Instructions to follow – From the records below, set down exactly the lines starting with the line that contains "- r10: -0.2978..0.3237" and going on through the line that contains "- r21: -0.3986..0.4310". Nothing else is wanted.

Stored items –
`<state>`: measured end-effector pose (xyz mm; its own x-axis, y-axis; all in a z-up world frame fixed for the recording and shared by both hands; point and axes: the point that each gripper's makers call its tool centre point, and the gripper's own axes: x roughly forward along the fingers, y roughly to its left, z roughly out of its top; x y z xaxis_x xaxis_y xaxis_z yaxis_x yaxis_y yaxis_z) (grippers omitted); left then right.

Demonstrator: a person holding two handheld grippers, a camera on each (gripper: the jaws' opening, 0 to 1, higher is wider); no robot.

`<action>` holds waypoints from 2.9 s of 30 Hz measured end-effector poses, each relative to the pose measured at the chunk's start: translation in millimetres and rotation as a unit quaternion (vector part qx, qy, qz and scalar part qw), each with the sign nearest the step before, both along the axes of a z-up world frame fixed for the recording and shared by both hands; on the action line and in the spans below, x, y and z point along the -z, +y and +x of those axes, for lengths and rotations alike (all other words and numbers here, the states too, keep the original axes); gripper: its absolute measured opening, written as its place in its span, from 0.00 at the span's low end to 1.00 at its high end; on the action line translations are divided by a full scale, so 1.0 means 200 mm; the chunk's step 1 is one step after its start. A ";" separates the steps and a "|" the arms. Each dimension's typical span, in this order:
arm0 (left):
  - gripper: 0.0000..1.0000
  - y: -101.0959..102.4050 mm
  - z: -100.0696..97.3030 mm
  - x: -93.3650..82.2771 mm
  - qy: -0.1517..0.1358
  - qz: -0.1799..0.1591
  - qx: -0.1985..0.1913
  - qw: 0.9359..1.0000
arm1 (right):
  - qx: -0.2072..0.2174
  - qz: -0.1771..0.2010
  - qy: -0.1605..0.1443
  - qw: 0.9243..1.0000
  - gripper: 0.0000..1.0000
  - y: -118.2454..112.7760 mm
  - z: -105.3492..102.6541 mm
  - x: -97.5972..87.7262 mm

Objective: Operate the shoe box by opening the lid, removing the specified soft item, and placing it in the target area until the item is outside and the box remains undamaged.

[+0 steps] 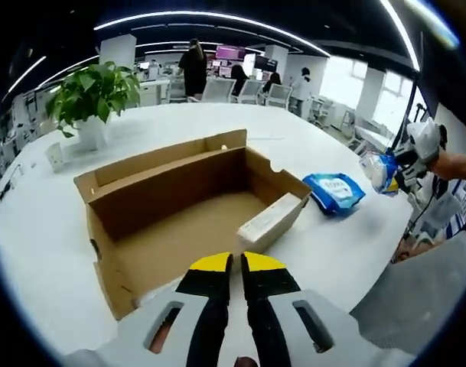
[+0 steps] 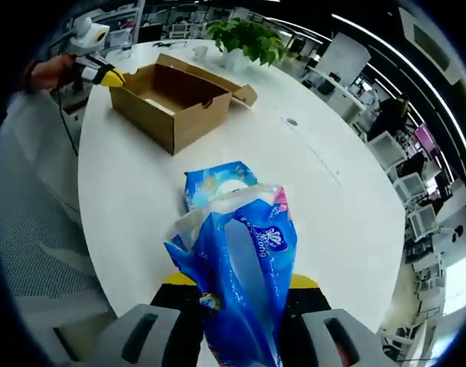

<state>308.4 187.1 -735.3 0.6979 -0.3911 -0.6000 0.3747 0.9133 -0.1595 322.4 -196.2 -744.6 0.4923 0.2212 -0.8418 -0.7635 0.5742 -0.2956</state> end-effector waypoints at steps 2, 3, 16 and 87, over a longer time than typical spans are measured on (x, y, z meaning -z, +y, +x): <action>0.03 0.01 0.00 -0.01 -0.002 -0.002 -0.002 1.000 | 0.005 -0.003 0.001 1.000 0.34 -0.04 -0.01 0.00; 0.03 0.01 0.01 -0.01 -0.004 -0.004 -0.004 1.000 | 0.006 -0.003 0.001 1.000 0.34 -0.06 -0.01 0.01; 0.04 -0.01 0.00 -0.03 -0.010 -0.008 0.002 1.000 | 0.016 -0.025 0.015 0.999 0.34 -0.23 -0.05 0.06; 0.06 -0.03 0.00 -0.02 -0.016 -0.004 0.012 1.000 | -0.158 -0.175 0.072 0.969 0.41 -0.41 0.24 0.36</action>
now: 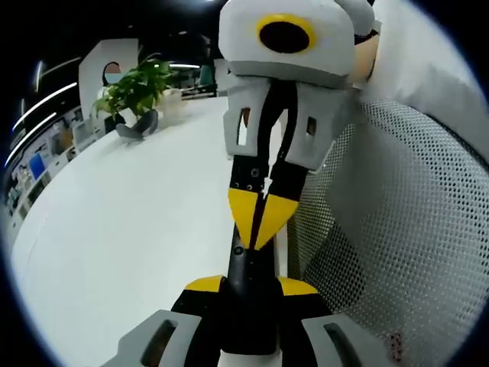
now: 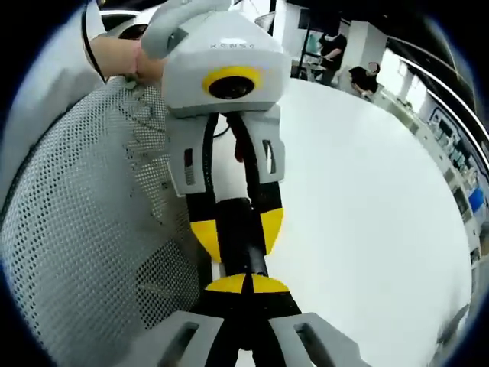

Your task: Press the specified remote control buttons in sequence, fully releasing each button before pressing the next.

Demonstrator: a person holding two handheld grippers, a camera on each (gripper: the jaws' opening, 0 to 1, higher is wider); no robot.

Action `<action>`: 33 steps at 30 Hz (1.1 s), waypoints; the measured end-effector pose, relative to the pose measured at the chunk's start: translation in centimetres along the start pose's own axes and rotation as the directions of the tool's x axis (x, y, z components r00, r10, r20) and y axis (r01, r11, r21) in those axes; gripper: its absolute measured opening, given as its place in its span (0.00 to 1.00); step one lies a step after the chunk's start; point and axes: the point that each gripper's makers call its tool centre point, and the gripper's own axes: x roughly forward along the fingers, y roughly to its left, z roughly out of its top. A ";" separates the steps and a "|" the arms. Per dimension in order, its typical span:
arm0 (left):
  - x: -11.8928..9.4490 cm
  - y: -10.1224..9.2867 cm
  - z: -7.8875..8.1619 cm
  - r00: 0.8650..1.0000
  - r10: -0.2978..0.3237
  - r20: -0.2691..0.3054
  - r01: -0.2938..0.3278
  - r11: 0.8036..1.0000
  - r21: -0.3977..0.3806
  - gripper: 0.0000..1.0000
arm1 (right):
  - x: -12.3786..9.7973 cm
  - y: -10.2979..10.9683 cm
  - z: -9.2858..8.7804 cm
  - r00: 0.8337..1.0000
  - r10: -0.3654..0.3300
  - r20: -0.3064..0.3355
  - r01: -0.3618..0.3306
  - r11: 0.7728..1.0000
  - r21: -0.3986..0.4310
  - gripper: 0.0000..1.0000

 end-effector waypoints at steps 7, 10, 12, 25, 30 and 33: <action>0.0 0.0 0.0 1.000 -0.001 0.003 0.001 1.000 0.001 0.25 | 0.1 0.0 0.4 1.000 -0.009 -0.006 0.009 1.000 -0.016 0.00; 0.0 0.0 0.0 1.000 -0.003 0.003 0.003 1.000 0.003 0.25 | 0.2 0.0 0.4 1.000 -0.019 -0.022 0.018 0.999 -0.039 0.00; 0.0 0.0 0.0 1.000 -0.003 0.003 0.003 1.000 0.003 0.25 | 0.2 0.0 0.3 0.999 -0.028 -0.024 0.027 0.998 -0.049 0.00; 0.3 -0.2 0.3 1.000 -0.006 0.003 0.006 1.000 0.011 0.25 | -0.2 -0.5 -0.1 1.000 -0.007 0.010 0.006 0.998 0.059 0.00; 0.2 -0.2 0.3 1.000 -0.010 0.008 0.010 1.000 0.014 0.25 | -0.1 -0.5 0.0 1.000 0.025 -0.006 -0.024 0.996 0.085 0.00; 0.1 -0.2 0.3 1.000 -0.010 0.008 0.010 1.000 0.014 0.25 | 0.0 -0.5 0.0 0.998 0.038 -0.040 -0.035 0.996 0.087 0.00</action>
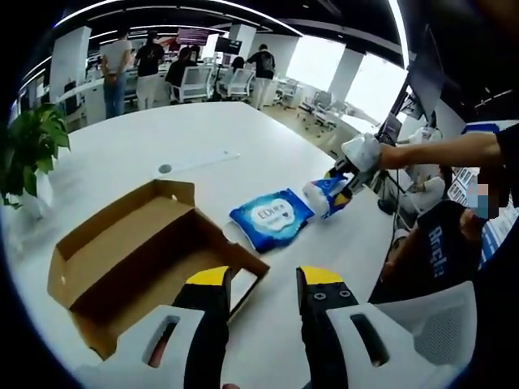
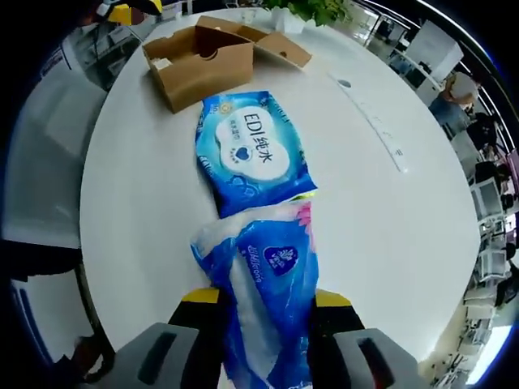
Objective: Operate the shoe box by opening the lid, removing the specified soft item, and placing it in the target area until the item is outside and the box remains undamaged.
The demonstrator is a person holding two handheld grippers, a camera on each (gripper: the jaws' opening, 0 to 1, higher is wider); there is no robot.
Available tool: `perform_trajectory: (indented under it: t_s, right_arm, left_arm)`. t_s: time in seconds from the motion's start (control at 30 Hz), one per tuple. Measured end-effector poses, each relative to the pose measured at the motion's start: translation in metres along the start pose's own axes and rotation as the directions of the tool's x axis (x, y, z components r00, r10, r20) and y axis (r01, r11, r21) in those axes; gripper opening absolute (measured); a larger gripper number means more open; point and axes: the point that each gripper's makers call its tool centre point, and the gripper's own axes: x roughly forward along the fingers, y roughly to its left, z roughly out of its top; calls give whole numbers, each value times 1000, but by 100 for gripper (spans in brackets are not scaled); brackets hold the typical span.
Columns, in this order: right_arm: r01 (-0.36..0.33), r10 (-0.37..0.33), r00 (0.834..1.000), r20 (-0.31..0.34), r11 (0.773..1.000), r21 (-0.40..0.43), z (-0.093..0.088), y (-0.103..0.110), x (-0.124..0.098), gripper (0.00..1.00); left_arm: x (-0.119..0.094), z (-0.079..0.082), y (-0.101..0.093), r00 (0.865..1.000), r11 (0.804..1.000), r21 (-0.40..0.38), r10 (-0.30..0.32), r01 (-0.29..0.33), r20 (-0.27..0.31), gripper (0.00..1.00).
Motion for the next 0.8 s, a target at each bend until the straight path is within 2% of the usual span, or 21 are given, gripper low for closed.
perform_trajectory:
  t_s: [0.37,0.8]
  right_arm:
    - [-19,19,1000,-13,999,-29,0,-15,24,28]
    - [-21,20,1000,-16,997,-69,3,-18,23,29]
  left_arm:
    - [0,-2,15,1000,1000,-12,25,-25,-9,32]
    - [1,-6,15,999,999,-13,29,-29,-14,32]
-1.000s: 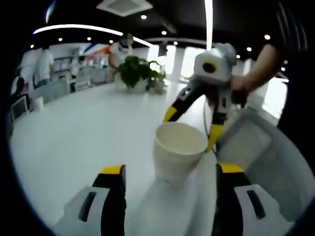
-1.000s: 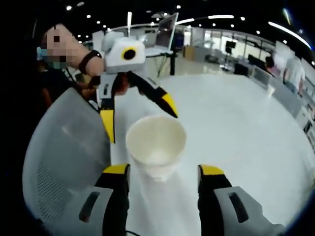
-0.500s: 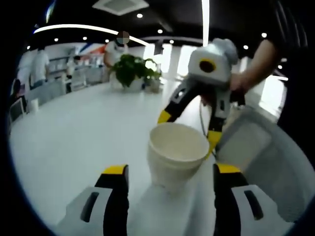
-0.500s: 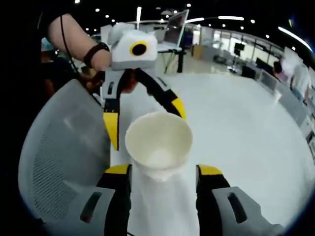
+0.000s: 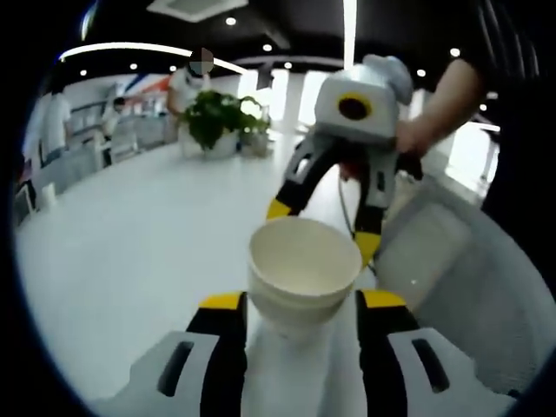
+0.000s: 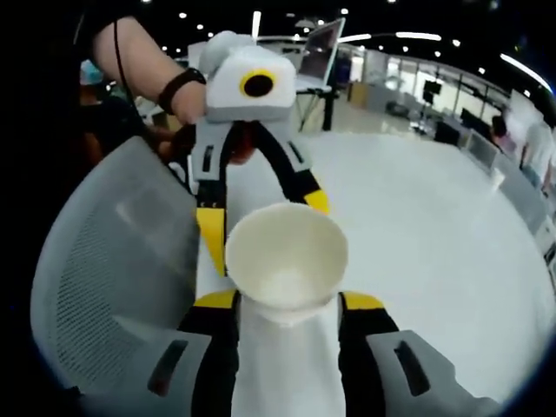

Response –
  - r10: -0.2978..0.3237
  - r20: -0.2691..0.3054
  - r01: -0.2938..0.3278
  - r11: 0.8036..1.0000
  - r21: -0.3977..0.3806
  - gripper: 0.0000..1.0000
arm1 (right):
  - x: -12.3786..9.7973 cm
  - y: -10.2979..10.9683 cm
  - z: -9.2858..8.7804 cm
  - r00: 0.8337..1.0000
  - r10: -0.3654..0.3300
  - r20: -0.3064..0.3355
  - r01: -0.3618..0.3306
  - r11: 0.7728..1.0000
  - r21: -0.3986..0.4310

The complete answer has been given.